-- Instructions for the task --
Among the records, which lines include "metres"? List them.

---+---

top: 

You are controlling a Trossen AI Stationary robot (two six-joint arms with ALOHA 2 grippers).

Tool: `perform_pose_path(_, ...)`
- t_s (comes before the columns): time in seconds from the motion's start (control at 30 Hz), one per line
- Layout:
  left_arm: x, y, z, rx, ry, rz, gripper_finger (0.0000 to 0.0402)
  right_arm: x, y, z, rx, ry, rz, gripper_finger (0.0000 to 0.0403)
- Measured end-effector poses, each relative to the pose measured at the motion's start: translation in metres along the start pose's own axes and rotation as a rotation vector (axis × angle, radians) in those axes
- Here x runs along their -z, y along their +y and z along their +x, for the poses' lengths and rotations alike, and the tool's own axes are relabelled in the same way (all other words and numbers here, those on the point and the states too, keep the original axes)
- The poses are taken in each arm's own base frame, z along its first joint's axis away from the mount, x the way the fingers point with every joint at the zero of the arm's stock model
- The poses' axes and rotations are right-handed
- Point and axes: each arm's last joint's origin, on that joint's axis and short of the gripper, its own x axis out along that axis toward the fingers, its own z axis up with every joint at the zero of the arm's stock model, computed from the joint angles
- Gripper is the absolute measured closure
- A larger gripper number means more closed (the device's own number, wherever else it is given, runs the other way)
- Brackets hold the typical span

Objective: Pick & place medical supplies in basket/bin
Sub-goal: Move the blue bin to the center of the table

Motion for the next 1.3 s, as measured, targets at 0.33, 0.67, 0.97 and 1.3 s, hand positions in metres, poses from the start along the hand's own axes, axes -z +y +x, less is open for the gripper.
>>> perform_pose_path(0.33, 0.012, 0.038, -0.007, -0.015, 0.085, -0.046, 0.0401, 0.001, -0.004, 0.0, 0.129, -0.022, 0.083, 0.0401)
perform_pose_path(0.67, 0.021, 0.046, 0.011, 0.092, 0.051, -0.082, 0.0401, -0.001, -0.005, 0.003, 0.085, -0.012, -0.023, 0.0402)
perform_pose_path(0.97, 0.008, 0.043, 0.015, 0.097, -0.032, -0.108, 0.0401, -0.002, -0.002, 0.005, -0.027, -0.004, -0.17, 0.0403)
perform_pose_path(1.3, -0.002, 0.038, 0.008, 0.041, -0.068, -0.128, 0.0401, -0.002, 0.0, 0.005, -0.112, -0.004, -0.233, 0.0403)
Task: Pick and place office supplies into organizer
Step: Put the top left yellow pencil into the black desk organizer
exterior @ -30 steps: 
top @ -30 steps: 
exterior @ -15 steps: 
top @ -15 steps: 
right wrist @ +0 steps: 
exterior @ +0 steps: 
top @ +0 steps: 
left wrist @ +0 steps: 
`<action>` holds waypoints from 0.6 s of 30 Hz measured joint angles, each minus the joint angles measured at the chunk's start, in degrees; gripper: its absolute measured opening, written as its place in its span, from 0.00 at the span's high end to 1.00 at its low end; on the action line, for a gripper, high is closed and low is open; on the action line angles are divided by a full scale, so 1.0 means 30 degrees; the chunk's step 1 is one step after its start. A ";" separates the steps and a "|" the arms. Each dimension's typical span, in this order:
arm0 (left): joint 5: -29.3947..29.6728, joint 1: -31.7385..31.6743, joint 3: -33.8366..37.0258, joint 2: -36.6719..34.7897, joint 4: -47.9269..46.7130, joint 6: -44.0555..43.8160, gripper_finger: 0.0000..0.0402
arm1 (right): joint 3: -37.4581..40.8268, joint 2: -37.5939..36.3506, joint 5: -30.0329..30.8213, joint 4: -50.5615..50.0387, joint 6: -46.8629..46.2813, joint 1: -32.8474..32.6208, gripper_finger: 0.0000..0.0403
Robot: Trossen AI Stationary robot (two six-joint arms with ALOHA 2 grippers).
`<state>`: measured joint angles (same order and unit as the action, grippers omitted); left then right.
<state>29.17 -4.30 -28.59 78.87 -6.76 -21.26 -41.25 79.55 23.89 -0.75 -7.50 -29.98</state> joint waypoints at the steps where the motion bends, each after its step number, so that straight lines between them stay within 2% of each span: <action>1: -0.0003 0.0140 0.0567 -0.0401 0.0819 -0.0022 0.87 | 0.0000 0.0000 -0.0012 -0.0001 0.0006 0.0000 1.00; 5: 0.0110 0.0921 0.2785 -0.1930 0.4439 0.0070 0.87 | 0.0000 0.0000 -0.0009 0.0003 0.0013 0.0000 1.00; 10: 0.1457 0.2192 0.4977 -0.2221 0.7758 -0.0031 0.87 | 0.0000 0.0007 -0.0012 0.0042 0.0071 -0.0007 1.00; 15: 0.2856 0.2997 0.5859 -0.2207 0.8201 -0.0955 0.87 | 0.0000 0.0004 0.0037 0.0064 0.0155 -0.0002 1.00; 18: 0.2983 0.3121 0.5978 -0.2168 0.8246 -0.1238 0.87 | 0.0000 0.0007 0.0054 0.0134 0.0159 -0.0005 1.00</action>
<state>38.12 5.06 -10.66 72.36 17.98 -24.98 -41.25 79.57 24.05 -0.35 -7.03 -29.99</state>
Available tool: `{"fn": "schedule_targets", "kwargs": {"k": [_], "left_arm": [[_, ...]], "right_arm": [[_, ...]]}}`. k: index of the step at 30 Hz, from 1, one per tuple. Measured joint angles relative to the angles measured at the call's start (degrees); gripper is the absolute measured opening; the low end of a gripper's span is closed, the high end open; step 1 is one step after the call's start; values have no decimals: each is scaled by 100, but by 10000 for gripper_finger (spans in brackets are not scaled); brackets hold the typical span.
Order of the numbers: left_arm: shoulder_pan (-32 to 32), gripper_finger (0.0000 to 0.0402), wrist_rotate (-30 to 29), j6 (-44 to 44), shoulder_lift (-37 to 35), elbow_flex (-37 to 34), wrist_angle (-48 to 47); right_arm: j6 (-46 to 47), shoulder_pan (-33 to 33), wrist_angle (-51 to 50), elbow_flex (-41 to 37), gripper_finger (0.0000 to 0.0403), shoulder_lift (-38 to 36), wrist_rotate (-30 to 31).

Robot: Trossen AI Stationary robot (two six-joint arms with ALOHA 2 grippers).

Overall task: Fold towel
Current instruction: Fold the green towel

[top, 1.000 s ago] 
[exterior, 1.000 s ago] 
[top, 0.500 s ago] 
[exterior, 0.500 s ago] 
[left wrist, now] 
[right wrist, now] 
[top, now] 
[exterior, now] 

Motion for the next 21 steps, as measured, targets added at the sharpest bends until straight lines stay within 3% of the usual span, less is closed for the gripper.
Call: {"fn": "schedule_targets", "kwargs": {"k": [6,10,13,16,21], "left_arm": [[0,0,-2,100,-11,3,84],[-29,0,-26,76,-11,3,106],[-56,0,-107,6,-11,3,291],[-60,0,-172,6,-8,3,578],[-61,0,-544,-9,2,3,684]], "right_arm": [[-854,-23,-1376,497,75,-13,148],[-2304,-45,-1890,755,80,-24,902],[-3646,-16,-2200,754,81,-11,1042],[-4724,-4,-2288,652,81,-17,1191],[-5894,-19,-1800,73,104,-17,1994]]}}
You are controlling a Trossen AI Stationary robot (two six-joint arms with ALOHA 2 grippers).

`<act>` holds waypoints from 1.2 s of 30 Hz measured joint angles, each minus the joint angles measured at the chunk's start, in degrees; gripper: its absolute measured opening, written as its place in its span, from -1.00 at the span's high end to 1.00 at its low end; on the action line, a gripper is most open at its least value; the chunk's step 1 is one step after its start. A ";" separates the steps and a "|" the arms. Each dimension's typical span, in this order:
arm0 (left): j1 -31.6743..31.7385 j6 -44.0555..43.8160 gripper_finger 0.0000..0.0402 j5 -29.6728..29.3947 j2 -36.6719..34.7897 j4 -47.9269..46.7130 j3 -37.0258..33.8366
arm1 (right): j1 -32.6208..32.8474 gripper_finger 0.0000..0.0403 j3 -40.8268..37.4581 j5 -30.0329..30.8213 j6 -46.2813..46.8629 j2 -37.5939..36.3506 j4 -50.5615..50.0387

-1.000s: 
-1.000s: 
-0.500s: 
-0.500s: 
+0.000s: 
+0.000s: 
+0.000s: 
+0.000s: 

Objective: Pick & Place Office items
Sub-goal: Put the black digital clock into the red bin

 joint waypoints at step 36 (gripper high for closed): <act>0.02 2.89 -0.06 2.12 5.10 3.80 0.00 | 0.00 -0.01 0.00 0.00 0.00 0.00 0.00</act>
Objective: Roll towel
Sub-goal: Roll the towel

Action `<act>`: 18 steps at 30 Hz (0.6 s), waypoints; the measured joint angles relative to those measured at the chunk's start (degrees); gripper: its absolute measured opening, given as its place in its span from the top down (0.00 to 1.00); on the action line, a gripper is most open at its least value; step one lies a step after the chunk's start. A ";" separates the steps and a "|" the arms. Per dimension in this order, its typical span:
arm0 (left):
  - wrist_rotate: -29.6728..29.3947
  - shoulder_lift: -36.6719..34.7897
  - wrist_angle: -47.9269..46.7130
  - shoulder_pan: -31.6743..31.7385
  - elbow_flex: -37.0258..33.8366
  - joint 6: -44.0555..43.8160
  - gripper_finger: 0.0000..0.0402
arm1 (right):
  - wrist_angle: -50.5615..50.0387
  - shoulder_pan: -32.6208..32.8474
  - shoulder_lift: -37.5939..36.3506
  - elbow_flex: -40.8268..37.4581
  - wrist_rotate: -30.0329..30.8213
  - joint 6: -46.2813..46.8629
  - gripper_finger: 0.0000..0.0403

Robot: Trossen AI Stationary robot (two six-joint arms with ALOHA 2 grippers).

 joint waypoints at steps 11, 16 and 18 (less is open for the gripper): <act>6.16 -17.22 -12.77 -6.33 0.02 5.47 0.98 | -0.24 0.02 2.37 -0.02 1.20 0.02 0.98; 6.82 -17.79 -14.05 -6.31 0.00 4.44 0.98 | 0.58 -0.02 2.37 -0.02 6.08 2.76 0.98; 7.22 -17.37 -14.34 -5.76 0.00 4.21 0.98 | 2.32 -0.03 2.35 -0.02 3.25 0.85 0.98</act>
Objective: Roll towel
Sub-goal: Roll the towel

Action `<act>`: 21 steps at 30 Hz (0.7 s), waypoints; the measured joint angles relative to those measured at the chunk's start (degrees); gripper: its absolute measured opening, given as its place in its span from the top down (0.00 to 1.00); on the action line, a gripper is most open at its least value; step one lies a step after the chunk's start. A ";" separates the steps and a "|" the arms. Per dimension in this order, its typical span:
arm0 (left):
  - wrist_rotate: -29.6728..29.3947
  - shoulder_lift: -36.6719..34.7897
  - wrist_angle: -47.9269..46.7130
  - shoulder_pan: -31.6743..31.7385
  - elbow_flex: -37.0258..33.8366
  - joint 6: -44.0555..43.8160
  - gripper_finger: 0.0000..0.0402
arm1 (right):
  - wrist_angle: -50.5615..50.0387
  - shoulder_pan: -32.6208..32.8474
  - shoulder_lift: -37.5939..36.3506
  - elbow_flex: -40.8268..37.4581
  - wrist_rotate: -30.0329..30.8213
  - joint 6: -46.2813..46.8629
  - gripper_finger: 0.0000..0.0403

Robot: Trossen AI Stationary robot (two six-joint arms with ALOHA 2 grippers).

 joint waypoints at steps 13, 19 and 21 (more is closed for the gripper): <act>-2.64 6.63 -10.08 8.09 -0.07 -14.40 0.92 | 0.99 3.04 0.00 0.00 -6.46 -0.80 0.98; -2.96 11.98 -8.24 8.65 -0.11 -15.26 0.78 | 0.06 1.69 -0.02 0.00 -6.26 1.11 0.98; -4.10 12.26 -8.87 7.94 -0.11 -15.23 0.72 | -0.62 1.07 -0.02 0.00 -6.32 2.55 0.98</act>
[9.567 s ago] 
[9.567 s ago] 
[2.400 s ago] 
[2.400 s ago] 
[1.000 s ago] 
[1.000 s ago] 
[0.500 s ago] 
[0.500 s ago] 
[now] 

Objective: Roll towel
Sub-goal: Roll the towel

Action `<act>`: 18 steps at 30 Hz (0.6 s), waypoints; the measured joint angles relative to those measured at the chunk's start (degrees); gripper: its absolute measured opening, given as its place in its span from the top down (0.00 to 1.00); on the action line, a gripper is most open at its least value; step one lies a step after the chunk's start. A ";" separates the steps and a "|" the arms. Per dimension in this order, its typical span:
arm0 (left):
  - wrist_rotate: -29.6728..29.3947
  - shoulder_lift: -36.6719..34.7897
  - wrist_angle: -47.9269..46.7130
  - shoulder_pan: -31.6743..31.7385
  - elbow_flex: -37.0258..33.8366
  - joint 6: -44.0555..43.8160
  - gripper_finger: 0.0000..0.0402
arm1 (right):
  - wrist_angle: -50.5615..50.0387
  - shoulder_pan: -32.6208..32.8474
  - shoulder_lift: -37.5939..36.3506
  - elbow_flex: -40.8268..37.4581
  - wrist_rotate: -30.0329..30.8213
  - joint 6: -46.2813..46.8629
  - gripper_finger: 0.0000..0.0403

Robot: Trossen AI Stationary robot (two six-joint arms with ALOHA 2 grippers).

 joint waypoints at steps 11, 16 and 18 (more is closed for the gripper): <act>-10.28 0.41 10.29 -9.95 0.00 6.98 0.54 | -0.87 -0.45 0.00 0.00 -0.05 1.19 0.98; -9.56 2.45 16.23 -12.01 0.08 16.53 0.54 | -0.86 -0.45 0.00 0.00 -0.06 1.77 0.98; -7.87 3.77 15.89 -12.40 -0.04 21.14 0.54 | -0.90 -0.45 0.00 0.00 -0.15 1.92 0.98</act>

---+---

-- Solution to this problem --
- Measured end-effector poses, each relative to the pose measured at the motion's start: translation in metres along the start pose's own axes and rotation as a rotation vector (axis × angle, radians) in those axes
Motion for the next 1.3 s, as measured, targets at 0.33, 0.67, 0.97 and 1.3 s, hand positions in metres, poses from the start along the hand's own axes, axes -z +y +x, less is open for the gripper.

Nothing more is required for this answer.